Good luck, you seem like one of the smart ones who can give up this shit and try to do better. Wish there were more like you.


----------



## haohmaru

Look into 1099 courier jobs if you're in a metro area. Pay is decent as long as the company is decent.


----------



## jprad

this is what i don't get, if you are doing this full time why uber? do you also enjoy forced anal?


----------



## Uberslop

jprad said:


> this is what i don't get, if you are doing this full time why uber? do you also enjoy forced anal?


Due to my family situation, my wife is a nurse, she works full time in the hospital. I WAS a cabbie working 12hrs shift EVERYDAY. My family was broken apart, so I had to stop taxiing to set things right and TO ENJOY MY TIME WITH MY LITTLE GIRL. I also need income to support my daily expense so i ubered for my flexible schedule. 
But i just realized that what i did just plain stupid.


----------



## gregthedriver

I have also gone back to taxiing . It has saved my life from the Destruction Uber brought to it.im making more in one day than a full week of Uber. We all were fooled thinking it was a real job. .70 cents a mile with fake insurance with pax who don't care if you make it as long as they got a cheap .trip. You definitely made the right decision financially and mentally for you and your family I'm sure it will work out and good luck.


----------



## John Anderson

It appears that taxi regulations exist for a reason. They protect riders and drivers from abuse and dangerous cars. At $.75/mi, maintenance is impossible.


----------



## Sweet Ping

Uberslop said:


> Today i rent a cab, All papers are done. I give up ubering since this sucks.
> B4 when uber came, i praised the techno. But now i find that regulated taxi industry is innovating and worth driving under city regulation. They have better GPS and advanced dispatched system.
> I pay a bit more but have peace of mind since coverage of insurance and other stuffs.
> 
> And my clients give TIPS
> No more shitty ratting.
> But i will be here to support you guys, even i am a cabbie but i just love you guys.
> This forum gave me a tremendous support when i was down due to uber peanut revenues.
> Thanks to all my friends who liked, replied my posts.
> 
> Uberslop


Stupid move


----------



## Sydney Uber

Sweet Ping said:


> Stupid move


About as stupid as Vladimir Putin upsetting the Americans. Look at the financial position Russia is in now. Good one USA!


----------



## Raquel

Uberslop said:


> Due to my family situation, my wife is a nurse, she works full time in the hospital. I WAS a cabbie working 12hrs shift EVERYDAY. My family was broken apart, so I had to stop taxiing to set things right and TO ENJOY MY TIME WITH MY LITTLE GIRL. I also need income to support my daily expense so i ubered for my flexible schedule.
> But i just realized that what i did just plain stupid.
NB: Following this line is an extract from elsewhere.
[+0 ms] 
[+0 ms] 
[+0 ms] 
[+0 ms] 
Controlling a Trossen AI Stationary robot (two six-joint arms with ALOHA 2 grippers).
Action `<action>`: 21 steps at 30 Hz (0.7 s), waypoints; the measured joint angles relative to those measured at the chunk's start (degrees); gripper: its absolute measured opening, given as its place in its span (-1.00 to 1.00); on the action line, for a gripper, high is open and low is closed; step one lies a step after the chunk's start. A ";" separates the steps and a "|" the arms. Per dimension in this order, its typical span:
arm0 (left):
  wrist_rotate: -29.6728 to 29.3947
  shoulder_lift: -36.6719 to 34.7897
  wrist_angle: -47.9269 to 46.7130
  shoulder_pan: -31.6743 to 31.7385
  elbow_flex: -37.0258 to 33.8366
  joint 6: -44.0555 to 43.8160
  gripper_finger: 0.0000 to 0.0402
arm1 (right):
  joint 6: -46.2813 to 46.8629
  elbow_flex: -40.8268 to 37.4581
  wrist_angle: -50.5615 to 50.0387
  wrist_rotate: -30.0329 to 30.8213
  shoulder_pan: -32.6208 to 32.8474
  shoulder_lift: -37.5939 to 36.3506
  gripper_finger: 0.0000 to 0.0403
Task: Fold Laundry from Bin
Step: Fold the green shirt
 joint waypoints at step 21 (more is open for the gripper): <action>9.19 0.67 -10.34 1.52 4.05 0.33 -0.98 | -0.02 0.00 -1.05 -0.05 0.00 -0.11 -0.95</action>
Hope it all works out for you... you seem to have all your priorities in the right place..


----------



## krazydrive

Good luck. Im just doing part time. I meet alot of hot chicks. I have a hybrid so gas aint shit to me.


----------



## Lidman

Sweet Ping said:


> Stupid move


 good decision underslop, the person who wrote "stupid move" is obviously under Travis' spell.


----------



## John Anderson

Lidman said:


> good decision underslop, the person who wrote "stupid move" is obviously under Travis' spell.


No, some people just have a negative sentiment about themselves.


----------



## suewho

Well, he does have a putin avatar, I mean how seriously can we take him?


----------



## John Anderson

suewho said:


> Well, he does have a putin avatar, I mean how seriously can we take him?
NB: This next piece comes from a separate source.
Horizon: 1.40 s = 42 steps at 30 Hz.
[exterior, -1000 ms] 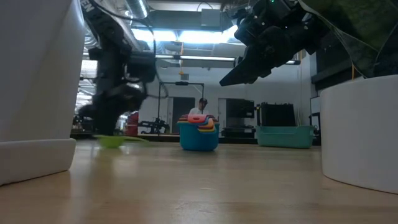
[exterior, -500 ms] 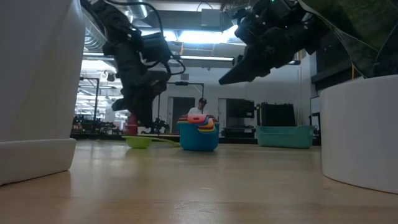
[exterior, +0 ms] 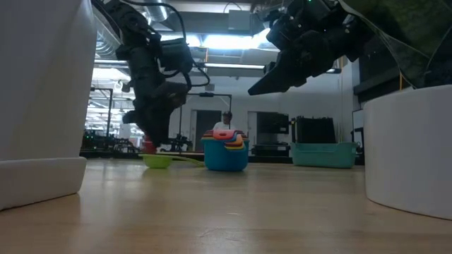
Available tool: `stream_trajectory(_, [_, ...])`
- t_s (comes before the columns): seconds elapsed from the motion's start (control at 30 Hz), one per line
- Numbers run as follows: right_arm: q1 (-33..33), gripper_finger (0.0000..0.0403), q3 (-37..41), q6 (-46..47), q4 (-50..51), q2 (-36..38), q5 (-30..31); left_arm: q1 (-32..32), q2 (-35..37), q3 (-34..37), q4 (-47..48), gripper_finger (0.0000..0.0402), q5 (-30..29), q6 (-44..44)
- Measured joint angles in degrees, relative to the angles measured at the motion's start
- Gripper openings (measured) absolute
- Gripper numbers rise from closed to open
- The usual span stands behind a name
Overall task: Nest measuring cups in basket
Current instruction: Stack the light green measuring cup on top of the red measuring cup
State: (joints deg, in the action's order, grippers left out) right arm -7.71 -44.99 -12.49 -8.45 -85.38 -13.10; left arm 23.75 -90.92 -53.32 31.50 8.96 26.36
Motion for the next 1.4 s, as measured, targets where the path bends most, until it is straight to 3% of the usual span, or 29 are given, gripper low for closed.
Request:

A man named Putin should not be the president of a major gas producing country.


----------



## pUber_driver

krazydrive said:


> Good luck. Im just doing part time. I meet alot of hot chicks. I have a hybrid so gas aint shit to me.


the amount your paying for your hybrid it will take you 10 years to catch up to me in my used honda. my humble request is you do the math


----------



## krazydrive

I already own my car you ****** bag. And i only drive a few hours here and there. I could care less about your opinion.


----------



## suewho

John Anderson said:


> A man named Putin should not be the president of a major gas producing country.


as to your signature, prostitutes provide a valuable service to society, and as such should be treated with respect.


----------



## suewho

At LEAST as much respect as you (as an uber driver) deserve


----------



## grams777

suewho said:


> as to your signature, prostitutes provide a valuable service to society, and as such should be treated with respect.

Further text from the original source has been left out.